**AVAILABLE DATA**.
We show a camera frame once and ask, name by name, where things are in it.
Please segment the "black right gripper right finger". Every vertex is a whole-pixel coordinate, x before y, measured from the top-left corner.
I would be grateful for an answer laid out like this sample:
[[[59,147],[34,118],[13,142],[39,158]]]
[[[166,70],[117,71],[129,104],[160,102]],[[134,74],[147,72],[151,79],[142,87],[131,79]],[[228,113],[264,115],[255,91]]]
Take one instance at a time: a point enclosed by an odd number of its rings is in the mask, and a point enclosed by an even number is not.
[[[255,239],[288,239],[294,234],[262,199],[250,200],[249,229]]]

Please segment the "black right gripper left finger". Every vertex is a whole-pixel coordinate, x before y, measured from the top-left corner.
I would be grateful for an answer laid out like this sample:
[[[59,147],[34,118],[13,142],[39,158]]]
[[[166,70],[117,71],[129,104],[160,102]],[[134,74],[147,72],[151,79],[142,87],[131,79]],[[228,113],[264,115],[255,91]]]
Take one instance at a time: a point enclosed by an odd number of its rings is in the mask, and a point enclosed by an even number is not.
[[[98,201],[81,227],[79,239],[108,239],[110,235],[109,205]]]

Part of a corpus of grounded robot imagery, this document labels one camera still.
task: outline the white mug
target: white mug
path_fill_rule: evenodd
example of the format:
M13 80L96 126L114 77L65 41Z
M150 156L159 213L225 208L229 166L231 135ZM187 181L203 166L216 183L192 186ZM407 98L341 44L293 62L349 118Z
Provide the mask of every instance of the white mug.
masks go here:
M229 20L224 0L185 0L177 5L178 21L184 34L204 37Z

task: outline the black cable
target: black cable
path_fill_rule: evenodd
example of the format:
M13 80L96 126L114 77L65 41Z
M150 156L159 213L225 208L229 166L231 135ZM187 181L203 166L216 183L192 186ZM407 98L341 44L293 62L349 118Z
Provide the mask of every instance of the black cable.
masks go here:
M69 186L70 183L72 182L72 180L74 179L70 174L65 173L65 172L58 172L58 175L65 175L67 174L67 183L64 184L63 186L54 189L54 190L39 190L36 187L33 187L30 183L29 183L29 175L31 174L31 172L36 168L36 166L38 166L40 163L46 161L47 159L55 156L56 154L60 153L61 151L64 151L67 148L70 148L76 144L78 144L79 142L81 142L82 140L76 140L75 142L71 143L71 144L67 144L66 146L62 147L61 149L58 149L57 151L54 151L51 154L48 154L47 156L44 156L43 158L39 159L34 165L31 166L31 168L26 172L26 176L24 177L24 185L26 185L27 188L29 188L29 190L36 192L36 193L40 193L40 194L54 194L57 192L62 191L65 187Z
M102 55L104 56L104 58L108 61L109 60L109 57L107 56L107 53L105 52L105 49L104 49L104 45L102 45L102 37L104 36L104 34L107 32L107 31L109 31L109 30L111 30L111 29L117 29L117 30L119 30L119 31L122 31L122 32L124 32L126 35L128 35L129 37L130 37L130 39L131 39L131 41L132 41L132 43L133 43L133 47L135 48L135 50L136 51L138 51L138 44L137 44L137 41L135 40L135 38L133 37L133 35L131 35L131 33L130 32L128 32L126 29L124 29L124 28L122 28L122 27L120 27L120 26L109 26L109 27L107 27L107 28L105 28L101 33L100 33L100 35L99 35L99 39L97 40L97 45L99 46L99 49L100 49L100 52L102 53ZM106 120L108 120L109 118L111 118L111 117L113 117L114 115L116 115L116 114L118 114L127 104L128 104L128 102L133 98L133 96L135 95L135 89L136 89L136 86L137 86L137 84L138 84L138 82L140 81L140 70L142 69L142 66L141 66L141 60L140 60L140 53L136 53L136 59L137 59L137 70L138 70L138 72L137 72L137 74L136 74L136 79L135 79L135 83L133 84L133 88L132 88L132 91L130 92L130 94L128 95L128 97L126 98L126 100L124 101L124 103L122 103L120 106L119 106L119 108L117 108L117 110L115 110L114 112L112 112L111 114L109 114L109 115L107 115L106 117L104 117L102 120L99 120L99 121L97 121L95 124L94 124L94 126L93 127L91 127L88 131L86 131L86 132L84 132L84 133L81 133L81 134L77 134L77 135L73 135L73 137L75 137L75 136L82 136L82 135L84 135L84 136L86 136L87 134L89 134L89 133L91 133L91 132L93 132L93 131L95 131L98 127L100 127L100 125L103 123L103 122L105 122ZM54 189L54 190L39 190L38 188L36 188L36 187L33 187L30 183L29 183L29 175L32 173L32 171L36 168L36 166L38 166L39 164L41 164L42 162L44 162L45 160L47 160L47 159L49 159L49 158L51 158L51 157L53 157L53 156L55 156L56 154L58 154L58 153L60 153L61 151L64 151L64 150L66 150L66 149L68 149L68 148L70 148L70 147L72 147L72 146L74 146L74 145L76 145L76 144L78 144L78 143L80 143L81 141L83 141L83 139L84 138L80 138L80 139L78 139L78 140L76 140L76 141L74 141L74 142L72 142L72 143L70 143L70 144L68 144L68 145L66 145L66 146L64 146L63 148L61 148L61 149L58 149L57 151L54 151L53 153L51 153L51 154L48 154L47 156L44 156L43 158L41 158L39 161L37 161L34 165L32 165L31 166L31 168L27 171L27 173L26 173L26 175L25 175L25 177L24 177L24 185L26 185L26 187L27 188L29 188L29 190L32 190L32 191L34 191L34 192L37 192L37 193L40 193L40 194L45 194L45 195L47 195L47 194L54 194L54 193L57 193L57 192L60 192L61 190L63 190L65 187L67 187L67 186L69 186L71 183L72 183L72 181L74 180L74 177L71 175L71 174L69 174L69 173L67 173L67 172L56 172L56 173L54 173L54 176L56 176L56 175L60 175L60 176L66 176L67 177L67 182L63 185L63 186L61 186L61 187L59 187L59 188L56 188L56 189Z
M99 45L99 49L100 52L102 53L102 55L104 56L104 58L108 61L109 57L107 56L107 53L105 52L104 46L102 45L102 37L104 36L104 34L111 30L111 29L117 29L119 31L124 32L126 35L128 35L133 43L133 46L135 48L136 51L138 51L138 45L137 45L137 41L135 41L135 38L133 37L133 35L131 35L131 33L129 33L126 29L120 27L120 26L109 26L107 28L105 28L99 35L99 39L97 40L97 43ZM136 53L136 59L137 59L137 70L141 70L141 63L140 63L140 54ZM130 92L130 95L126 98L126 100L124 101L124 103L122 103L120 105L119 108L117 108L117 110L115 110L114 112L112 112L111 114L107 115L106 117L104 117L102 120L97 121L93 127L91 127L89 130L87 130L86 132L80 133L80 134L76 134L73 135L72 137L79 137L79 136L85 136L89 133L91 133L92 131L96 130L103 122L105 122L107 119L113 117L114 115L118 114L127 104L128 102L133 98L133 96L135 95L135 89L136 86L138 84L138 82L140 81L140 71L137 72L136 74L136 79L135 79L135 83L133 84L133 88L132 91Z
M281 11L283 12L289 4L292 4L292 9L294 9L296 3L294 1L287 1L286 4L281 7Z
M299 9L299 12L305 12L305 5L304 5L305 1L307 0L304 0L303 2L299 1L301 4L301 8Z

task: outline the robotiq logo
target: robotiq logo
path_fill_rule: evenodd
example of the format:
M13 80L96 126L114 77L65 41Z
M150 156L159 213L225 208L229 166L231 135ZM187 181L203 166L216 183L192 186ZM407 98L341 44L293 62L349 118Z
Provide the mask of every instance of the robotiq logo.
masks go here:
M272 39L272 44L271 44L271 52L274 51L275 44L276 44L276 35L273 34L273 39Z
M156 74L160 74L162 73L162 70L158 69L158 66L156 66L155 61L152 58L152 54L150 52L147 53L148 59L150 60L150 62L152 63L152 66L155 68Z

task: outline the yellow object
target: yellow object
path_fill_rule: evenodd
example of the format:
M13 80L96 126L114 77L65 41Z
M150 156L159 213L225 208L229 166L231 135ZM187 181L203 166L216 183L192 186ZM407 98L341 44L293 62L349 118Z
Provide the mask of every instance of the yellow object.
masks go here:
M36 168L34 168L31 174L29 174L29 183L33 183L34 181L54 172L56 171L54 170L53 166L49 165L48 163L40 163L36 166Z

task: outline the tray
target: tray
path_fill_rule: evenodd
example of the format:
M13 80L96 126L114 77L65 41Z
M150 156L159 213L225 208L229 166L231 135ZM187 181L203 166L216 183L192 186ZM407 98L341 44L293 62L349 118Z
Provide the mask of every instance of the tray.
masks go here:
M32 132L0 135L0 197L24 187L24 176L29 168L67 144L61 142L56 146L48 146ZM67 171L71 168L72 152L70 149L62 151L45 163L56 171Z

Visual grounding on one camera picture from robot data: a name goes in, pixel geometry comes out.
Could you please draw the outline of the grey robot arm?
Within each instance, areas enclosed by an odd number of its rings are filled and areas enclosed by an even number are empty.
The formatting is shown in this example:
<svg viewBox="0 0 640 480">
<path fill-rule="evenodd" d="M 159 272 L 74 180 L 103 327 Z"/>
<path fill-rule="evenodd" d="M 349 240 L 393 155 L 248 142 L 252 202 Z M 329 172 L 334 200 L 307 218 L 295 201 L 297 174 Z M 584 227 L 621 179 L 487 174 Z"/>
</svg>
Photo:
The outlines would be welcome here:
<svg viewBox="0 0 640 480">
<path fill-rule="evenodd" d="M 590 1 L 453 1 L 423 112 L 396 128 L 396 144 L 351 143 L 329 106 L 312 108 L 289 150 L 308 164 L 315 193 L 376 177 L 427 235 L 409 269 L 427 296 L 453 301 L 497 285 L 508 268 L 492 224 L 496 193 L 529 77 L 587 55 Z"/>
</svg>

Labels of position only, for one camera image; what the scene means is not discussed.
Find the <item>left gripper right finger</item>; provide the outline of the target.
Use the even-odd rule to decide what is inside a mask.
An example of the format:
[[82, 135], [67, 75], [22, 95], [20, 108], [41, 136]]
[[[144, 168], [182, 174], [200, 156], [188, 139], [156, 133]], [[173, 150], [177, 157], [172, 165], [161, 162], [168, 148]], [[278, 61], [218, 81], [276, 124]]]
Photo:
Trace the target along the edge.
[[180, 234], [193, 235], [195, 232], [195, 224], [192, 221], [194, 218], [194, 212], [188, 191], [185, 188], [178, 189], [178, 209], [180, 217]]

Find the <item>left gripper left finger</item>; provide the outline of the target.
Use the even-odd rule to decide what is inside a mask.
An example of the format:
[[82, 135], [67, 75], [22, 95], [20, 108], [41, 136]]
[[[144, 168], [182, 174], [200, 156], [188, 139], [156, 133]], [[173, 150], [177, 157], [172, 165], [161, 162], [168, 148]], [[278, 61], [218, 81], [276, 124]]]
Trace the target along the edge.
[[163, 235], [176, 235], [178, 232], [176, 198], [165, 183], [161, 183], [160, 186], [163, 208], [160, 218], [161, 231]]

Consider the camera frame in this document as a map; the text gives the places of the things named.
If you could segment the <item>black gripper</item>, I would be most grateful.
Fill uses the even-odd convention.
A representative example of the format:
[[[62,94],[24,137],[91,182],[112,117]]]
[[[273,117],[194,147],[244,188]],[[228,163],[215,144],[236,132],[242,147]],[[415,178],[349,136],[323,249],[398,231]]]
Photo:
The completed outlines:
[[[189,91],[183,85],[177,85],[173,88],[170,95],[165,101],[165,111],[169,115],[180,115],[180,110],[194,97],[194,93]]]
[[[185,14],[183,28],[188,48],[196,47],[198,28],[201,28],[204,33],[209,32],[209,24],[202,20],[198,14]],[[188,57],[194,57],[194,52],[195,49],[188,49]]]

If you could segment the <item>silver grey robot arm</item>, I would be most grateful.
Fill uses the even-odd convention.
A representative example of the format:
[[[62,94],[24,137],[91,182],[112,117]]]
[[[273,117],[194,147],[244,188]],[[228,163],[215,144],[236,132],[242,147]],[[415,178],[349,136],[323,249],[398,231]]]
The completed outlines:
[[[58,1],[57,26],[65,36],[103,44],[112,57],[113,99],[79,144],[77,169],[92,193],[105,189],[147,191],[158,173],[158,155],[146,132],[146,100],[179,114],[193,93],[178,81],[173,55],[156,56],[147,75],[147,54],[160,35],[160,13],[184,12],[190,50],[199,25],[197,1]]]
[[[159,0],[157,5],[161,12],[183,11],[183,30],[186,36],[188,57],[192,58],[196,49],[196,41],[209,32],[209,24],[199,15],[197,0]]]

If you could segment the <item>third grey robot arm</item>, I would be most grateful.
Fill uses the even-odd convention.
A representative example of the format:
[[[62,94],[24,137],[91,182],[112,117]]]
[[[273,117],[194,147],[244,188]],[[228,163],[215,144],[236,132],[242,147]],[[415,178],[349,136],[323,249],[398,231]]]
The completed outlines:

**EXERCISE PROMPT**. Reproduce precisely, and with no line left out, each line from the top of the entries through the line that carries "Provide the mask of every instance of the black".

**WRITTEN REPLY**.
We show a camera frame once and ask, name by name, where things are in it.
Please segment the "black right gripper right finger". Every vertex is a whole-pixel coordinate, x before y, measured from the top-left corner.
I would be grateful for an answer laid out like this sample:
[[[59,147],[34,118],[13,142],[39,158]]]
[[[166,70],[117,71],[129,104],[160,102]],[[134,74],[147,72],[151,79],[142,87],[131,79]],[[228,113],[264,115],[255,91]]]
Take one instance at a time: a point enclosed by an odd number of its rings is in the mask, and a point enclosed by an even number is not.
[[[255,239],[288,239],[294,234],[262,199],[250,200],[249,229]]]

Please segment the "black right gripper left finger". Every vertex is a whole-pixel coordinate, x before y, measured from the top-left corner.
I would be grateful for an answer laid out like this sample:
[[[59,147],[34,118],[13,142],[39,158]]]
[[[166,70],[117,71],[129,104],[160,102]],[[134,74],[147,72],[151,79],[142,87],[131,79]],[[228,113],[264,115],[255,91]]]
Take one instance at a time: a point enclosed by an odd number of its rings is in the mask, and a point enclosed by an even number is not.
[[[98,201],[81,227],[79,239],[108,239],[110,235],[109,205]]]

Part of a corpus of grounded robot imagery, this document labels one camera still.
task: outline the white mug
target: white mug
path_fill_rule: evenodd
example of the format:
M13 80L96 126L114 77L65 41Z
M150 156L159 213L225 208L229 166L231 135ZM187 181L203 166L216 183L192 186ZM407 98L341 44L293 62L349 118Z
Provide the mask of every instance of the white mug.
masks go here:
M229 20L224 0L185 0L177 5L178 21L184 34L204 37Z

task: outline the black cable
target: black cable
path_fill_rule: evenodd
example of the format:
M13 80L96 126L114 77L65 41Z
M150 156L159 213L225 208L229 166L231 135ZM187 181L203 166L216 183L192 186ZM407 98L341 44L293 62L349 118Z
Provide the mask of every instance of the black cable.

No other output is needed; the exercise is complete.